VAT collection notches N6.72tr, with rises in import and non-import categories
By Jeph Ajobaju, Chief Copy Editor
Value Added Tax (VAT) collection soared to N6.72 trillion in 2024, up 84.62 per cent year-on-year (YoY) on the total N3.64 trillion for 2023, according to the latest figures released by the Federal Inland Revenue Service (FIRS).
Data presented at an FIRS management retreat by Amina Ado, Large Taxpayers Group Coordinating Director, shows remarkable growth in both import and non-import categories.
The data shows that
- Non-import VAT, which stood at N2.93 trillion in 2023, rose 75.09 per cent to N5.13 trillion in 2024.
- Import VAT more than doubled from N715 billion to N1.59 trillion, a 122.38 per cent growth.
- Company Income Tax (CIT) had a 102.5 per cent rise, climbing from N3.35 trillion in 2023 to N6.78 trillion in 2024.
- Petroleum Profit Tax, Hydrocarbon Tax, and Upstream CIT segment saw a 35.2 per cent growth, from N4.26 trillion to N5.76 trillion.
- Education Tax posted the highest YoY percentage growth, jumping 127.8 per cent, from N719 billion in 2023 to N1.64 trillion in 2024.
FIRS Executive Chairman Zacch Adedeji announced a revenue target of N25.2 trillion in 2025.
Tax reform Czar argues MTN pays the most VAT monthly, N200b, and should be shared fairly
MTN pays more than N200 billion in VAT monthly, making it the largest contributor to the national VAT pool, Presidential Fiscal Policy and Tax Reforms Committee Chairman, Taiwo Oyedele, disclosed last December.
Oyedele made the disclosure as a panellist on a Town Hall on Tax Reforms hosted by Channels Television, explaining that the reforms seek to address disparities in the current VAT sharing formula.
According to him, the current formula allocates all VAT paid by MTN to Lagos where its headquarters is located even though the services that generate this revenue are bought countrywide.
He stressed that “MTN is the largest contributor to VAT in Nigeria.
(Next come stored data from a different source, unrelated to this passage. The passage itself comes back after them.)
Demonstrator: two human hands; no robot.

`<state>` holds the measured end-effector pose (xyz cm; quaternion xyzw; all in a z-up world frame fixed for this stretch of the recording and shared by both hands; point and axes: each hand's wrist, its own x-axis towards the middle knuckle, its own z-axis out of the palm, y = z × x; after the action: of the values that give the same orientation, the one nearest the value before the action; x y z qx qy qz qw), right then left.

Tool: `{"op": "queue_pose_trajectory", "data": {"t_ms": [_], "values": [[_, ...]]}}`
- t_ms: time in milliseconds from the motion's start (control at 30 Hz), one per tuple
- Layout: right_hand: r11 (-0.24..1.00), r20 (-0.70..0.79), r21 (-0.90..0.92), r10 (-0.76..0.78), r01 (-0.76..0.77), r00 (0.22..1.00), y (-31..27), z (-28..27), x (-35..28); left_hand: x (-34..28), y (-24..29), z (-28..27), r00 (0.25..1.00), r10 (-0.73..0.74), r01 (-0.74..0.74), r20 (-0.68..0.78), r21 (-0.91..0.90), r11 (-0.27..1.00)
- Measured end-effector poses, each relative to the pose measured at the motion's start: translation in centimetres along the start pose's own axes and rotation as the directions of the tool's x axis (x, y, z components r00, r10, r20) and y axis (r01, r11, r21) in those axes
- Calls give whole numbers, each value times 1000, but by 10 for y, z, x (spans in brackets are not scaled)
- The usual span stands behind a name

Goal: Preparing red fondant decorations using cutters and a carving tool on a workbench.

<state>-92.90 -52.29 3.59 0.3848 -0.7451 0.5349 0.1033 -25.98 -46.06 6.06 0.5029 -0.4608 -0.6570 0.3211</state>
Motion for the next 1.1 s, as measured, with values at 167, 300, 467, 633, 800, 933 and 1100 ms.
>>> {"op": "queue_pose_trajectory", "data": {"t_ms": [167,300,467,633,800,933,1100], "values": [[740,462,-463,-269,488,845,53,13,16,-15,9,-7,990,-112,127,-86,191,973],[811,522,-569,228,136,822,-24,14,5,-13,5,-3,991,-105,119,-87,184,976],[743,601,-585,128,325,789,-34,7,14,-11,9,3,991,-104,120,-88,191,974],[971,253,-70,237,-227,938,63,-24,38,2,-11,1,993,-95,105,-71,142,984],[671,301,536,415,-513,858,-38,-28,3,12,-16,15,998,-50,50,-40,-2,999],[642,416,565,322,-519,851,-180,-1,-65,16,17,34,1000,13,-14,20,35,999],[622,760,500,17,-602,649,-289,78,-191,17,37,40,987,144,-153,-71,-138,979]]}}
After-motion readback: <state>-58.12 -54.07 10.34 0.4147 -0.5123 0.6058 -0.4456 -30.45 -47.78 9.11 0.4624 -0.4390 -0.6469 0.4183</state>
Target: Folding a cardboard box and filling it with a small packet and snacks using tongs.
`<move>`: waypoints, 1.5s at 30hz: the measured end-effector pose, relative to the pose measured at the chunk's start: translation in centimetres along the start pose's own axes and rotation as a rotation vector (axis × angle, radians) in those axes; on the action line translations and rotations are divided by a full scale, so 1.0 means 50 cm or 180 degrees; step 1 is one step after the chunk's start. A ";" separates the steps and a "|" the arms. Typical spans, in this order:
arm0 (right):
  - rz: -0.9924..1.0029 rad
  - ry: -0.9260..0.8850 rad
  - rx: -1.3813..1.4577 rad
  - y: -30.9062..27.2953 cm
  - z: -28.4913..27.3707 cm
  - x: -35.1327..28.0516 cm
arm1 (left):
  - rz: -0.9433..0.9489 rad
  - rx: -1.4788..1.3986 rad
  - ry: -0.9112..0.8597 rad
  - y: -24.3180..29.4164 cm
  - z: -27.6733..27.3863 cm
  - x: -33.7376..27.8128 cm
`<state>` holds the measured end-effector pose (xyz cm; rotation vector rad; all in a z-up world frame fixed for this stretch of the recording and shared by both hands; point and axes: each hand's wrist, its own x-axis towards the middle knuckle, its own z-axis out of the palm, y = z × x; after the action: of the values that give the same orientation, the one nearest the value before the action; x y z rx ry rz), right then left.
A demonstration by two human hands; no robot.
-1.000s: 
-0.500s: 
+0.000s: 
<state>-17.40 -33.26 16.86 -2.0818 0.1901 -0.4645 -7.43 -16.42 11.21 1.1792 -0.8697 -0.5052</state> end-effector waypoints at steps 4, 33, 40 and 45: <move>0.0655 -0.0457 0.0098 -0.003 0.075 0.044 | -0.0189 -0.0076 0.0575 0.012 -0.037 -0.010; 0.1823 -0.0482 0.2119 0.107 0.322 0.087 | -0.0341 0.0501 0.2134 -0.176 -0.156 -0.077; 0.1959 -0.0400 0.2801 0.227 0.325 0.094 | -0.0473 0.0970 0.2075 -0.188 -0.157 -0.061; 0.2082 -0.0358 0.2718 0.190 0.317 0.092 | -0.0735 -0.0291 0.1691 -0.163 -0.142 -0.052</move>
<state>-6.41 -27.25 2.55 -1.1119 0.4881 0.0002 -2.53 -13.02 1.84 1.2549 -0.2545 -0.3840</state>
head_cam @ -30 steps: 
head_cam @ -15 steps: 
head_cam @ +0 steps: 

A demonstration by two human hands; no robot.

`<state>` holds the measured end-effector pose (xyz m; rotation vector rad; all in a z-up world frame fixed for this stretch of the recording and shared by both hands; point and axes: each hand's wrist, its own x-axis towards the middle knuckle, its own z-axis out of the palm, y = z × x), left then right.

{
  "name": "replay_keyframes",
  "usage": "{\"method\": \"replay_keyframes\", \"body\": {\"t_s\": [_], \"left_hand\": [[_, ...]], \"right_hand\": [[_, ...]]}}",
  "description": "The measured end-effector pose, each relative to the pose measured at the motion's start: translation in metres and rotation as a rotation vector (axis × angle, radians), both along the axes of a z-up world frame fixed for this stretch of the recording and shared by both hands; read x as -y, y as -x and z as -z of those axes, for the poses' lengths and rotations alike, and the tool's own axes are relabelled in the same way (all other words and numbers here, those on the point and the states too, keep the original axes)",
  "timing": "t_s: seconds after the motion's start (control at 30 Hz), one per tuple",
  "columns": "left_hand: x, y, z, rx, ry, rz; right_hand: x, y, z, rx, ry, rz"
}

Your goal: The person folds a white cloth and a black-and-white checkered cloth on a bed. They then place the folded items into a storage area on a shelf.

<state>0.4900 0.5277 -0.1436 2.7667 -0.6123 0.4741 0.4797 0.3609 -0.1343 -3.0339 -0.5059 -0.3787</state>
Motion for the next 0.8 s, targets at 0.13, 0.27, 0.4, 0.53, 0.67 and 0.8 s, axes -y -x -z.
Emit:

So they, in fact, pay VAT of over N200 billion every month; the gap between them and number two is huge.
“Today, all the VAT paid by MTN is credited and attributed to Lagos State, even as calls are made in Kano, the FCT [Federal Capital Territory], Ekiti, Edo, or Kebbi.”
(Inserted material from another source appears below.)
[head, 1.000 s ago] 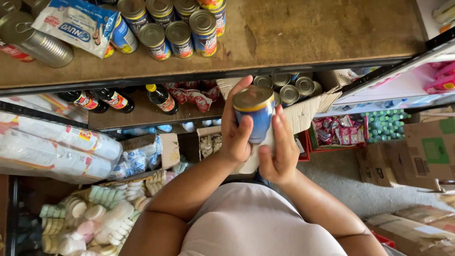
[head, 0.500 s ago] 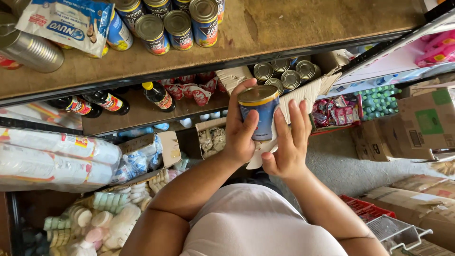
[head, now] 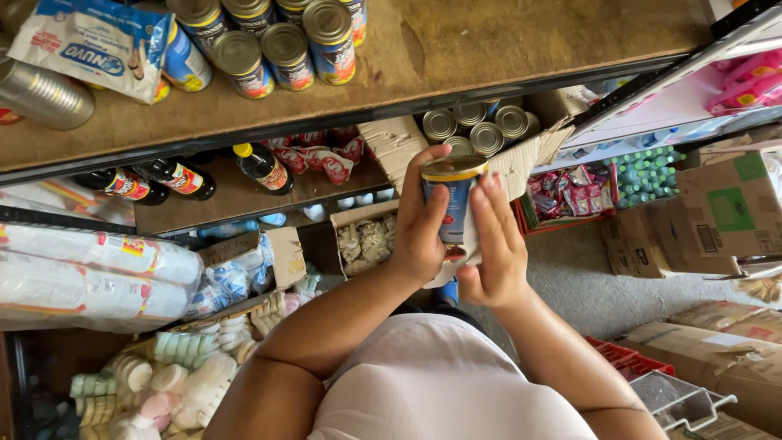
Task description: Wiping dust or residue from individual canned food items using a cloth or tissue.
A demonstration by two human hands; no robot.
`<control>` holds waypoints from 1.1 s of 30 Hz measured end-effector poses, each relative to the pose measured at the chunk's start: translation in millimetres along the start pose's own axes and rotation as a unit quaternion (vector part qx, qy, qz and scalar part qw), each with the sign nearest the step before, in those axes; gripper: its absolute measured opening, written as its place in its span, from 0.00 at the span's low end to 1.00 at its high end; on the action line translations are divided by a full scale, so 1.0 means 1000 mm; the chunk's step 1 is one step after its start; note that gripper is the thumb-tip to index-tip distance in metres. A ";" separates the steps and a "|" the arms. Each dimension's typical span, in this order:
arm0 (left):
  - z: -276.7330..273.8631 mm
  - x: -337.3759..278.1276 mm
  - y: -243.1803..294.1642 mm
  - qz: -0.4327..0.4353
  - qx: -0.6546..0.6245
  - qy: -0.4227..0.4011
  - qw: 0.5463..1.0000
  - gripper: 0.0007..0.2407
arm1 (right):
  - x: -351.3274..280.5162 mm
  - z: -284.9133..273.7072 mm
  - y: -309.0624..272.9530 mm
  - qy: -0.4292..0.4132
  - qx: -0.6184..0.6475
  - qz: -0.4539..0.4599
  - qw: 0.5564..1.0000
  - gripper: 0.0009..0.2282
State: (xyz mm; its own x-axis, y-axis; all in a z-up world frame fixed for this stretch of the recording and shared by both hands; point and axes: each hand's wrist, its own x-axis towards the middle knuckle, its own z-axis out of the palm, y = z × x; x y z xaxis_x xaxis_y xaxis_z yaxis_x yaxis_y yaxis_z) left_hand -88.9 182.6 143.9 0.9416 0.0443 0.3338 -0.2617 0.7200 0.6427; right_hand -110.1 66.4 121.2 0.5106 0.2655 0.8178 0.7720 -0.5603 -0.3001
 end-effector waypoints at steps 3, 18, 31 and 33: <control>0.007 -0.002 -0.018 0.007 0.030 0.003 1.000 0.22 | 0.016 -0.015 0.008 0.006 -0.033 0.008 0.999 0.38; 0.079 0.007 -0.078 0.032 0.045 -0.015 0.998 0.23 | -0.010 -0.080 0.068 0.035 -0.054 -0.031 0.997 0.32; 0.132 0.010 -0.149 0.052 0.080 -0.019 0.995 0.23 | -0.024 -0.146 0.129 0.030 0.019 -0.012 0.999 0.37; 0.136 0.013 -0.157 0.065 0.075 -0.002 0.995 0.23 | -0.031 -0.149 0.130 0.031 0.026 -0.022 0.999 0.36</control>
Oyedele said the reform bills propose adjustments to ensure a more equitable distribution of VAT revenues across states based on actual consumption rather than the location of corporate headquarters of the entities providing goods and services.
He added that under the new framework for instance, Lagos, which currently retains the entire N200 billion VAT paid by MTN, would see its share reduced to approximately 20 per cent, while other states across the federation would benefit from a fairer distribution.
“This adjustment ensures that states where the VAT is generated get their fair share,” he insisted.
“When you analyse the data, you see Lagos State’s share reduces slightly, but every other state gains.”